Monster in a box?


OF SUBSTANCE AND SPIRIT

Diwa C. Guinigundo

Jullebee Ranara could be any Filipina who braved the Middle East for better money for her family. She could be anybody’s mother, aged 35 years old with four kids, always expectant of returning with her savings and dreams. But as that one broadsheet’s editorial put it, she happened to be like many other Filipinos who “came home in a box.”

Contrary to the reported remarks of Kuwait’s ambassador to Manila to Migrant Workers Secretary Susan Ople that Ms. Ranara’s brutal killing “was an isolated case,” there were others before her. Joanna Demafelis, 29, was killed by her Kuwaiti employer and froze her body for two years. Constancia Lago Dayag, 47, was also abused, her body showing contusions and hematoma, and declared dead on arrival in a Kuwaiti hospital. Jeanelyn Villavende was “black and blue” from sexual abuse and battering from her Kuwaiti employer. Her death could have been avoided if her recruitment agency took action on her previous complaints.

But Ms. Ranara’s fate was one of a kind. Based on reports, her employer’s 17-year-old son allegedly beat her to death, burned and finally disposed her body in the vast desert of Kuwait.

Kuwait is not an isolated case. The rest of the oil-rich Middle East has become a killing desert. As the Guardian reported, as many as 10,000 migrant workers from South and South-East Asia die every year in the Gulf states. Half of these deaths are unexplained. Aside from heat and humidity, migrant workers perish due to air pollution, overwork and abusive working conditions. Long hours of manual labor in high temperature can damage vital organs.

Of the 30 million migrant workers in this area, it must be most difficult for Filipina workers. Domestic work is one of the lowest paid, and most abused, of all occupations.

Working abroad is a good escape valve for weak economies that cannot provide good domestic jobs for their own people. Once deployed, these migrant workers start sending their blood money to their dependents back home to supplement the family income for food, education and medical care. Their foreign exchange (FX) remittances bolster their countries’ FX and national income.

From a policy standpoint, the Philippines should have been ambivalent because the good that comes out of deploying workers abroad is also bad optics. It means people fly because the opportunities abroad are more promising. So, what started out in 1974 as a stop-gap measure, and in response to the huge demand from the Middle East’s oil bonanza, became a permanent fixture in mitigating our chronic external trade deficit and low income.

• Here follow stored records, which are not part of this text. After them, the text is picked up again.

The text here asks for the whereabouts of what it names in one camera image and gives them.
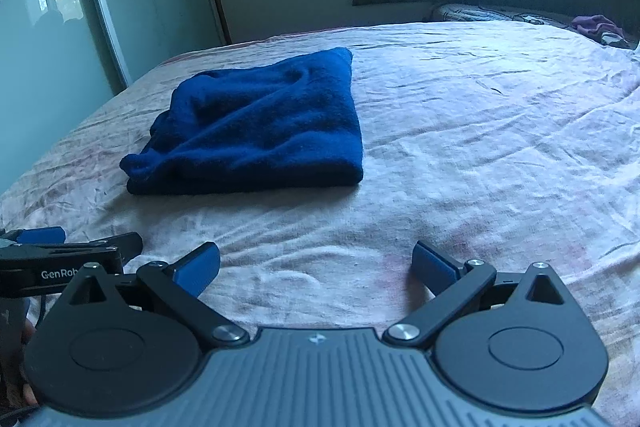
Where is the patterned pillow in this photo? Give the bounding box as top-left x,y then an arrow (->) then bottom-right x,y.
431,3 -> 586,30

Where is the purple cloth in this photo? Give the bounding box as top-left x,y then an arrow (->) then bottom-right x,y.
571,14 -> 623,40

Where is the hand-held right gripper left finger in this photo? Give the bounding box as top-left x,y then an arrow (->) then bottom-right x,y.
65,241 -> 251,350

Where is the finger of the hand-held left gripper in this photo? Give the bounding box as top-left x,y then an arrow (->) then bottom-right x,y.
0,226 -> 67,249
30,232 -> 144,267

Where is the blue knit sweater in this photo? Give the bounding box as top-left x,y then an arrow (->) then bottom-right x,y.
120,47 -> 364,196

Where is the person's left hand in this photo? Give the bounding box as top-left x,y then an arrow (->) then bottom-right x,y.
0,322 -> 42,409

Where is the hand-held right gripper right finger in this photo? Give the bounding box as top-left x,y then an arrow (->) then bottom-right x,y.
382,239 -> 571,350

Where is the bed with pink sheet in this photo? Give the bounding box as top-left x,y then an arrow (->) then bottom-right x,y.
0,21 -> 640,427

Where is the glass sliding wardrobe door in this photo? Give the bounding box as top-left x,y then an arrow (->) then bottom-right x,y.
0,0 -> 233,192

Nearly 20 years later, Congress went full steam and instituted overseas employment and established a higher standard of protection and promotion of migrant workers’ welfare. RA 8042 or “Migrant Workers and Overseas Filipinos Act of 1995” and its subsequent amendments reiterated such fundamental principles as upholding the dignity of Filipino citizens, affording full protection to overseas labor, and providing free access to the courts and quasi-judicial bodies especially to Filipino migrant workers

But our ambivalence took a different form. While the law recognizes the substantial contribution of Filipino migrant workers to the national economy, it also denies “promoting overseas employment as a means to sustain economic growth and achieve national development.” The challenge, as the Act acknowledges, is to create the condition for sustained development of job opportunities and promote equitable distribution of both income and wealth.

But every year, our migrants’ cash remittances aggregate an average of $30 billion or ₱1.65 trillion — that’s easily 30 percent of the annual budget, or just less than 30 percent of our FX reserves. Even if they fly home in a box, those in authority will have second thoughts doing what former President Rodrigo Duterte did in 2018 in banning deployment in Kuwait.

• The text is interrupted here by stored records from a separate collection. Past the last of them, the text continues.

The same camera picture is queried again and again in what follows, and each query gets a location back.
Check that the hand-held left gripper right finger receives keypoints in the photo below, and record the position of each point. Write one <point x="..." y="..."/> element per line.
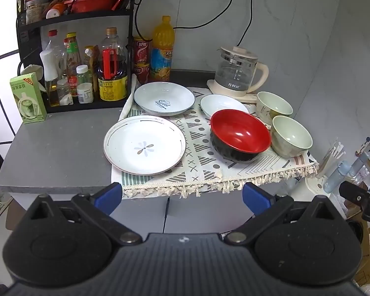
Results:
<point x="256" y="198"/>

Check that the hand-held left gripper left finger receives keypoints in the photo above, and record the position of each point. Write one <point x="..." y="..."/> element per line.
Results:
<point x="108" y="195"/>

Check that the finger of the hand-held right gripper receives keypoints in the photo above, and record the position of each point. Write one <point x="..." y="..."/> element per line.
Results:
<point x="354" y="192"/>

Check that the white plate with flower print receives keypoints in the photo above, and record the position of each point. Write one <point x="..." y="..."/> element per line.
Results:
<point x="145" y="148"/>

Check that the red and black bowl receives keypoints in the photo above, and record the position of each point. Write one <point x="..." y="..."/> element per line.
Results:
<point x="239" y="132"/>

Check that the small white dish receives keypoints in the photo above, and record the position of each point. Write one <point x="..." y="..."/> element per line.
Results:
<point x="222" y="103"/>

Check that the white plate with blue rim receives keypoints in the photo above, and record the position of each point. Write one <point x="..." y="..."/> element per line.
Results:
<point x="163" y="98"/>

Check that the pale blue bottle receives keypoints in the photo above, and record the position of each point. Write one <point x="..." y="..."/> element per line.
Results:
<point x="336" y="175"/>

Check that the patterned fringed table mat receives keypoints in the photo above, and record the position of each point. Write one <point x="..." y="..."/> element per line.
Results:
<point x="200" y="157"/>

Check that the small glass spice jar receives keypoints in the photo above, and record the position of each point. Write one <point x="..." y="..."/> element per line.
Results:
<point x="64" y="94"/>

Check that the cream kettle base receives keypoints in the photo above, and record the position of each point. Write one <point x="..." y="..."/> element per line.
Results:
<point x="215" y="88"/>

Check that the green carton box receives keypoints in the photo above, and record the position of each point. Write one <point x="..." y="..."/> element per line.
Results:
<point x="27" y="101"/>

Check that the red drink can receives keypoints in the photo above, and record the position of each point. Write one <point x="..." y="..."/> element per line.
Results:
<point x="141" y="49"/>
<point x="141" y="72"/>

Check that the glass electric kettle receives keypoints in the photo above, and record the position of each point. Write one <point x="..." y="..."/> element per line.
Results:
<point x="234" y="71"/>

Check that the white cloth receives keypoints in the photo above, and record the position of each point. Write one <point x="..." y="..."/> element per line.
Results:
<point x="32" y="71"/>

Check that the orange juice bottle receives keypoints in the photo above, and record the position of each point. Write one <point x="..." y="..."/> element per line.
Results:
<point x="162" y="52"/>

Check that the clear bottle with red cap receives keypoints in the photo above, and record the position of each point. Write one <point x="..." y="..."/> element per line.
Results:
<point x="54" y="41"/>

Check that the black shelf rack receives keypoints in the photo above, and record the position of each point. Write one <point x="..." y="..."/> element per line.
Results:
<point x="80" y="17"/>

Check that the red plastic basin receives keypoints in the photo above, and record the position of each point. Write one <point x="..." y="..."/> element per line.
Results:
<point x="92" y="3"/>

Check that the clear storage jar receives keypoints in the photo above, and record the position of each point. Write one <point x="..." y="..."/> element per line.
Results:
<point x="35" y="10"/>

Secretary Ople’s three conditions to justify a deployment ban are very reasonable. But it looks like Ms. Ranara’s case is more than compliant with them. One is the consensus between the Department of Migrant Workers and the Department of Foreign Affairs, a convergence between labor policy and foreign policy. The 2018 agreement between the Philippines and Kuwait has been violated many times over. Filipino labor has been violated time and again; our people have been placed in utter disadvantage.

Two is the national interest — there are some 268,000 Filipino workers in Kuwait and a deployment ban could affect them. It is argued that their employers might become hesitant to allow them to return to Manila since going back would be impossible with the ban. On the other hand, that could work both ways. Their employers might also be incentivized by the ban to treat them better by way of higher wages and better working conditions.

And finally, if the host country is unwilling to resolve the issue by negotiation, that should ultimately lead to deployment ban. True, the Kuwaiti authorities agreed with the Philippine government in 2018 to strengthen the safeguards for deployment, but it was not enough of a deterrent to prevent those succeeding cases of sexual abuse and murder.

Secretary Ople’s instruction for a fact-finding team to check on welfare cases and the performance of our Migrant Workers Office in Kuwait is urgent.  We need evidence-based decision on the deployment ban and a generalized response protocol in all labor markets for Filipino migrant workers.

What a relief if we cease receiving another report of a monster preying on our Filipina workers. We detest seeing them returning in a box. It’s a different case when it is the monster who ends up in a box.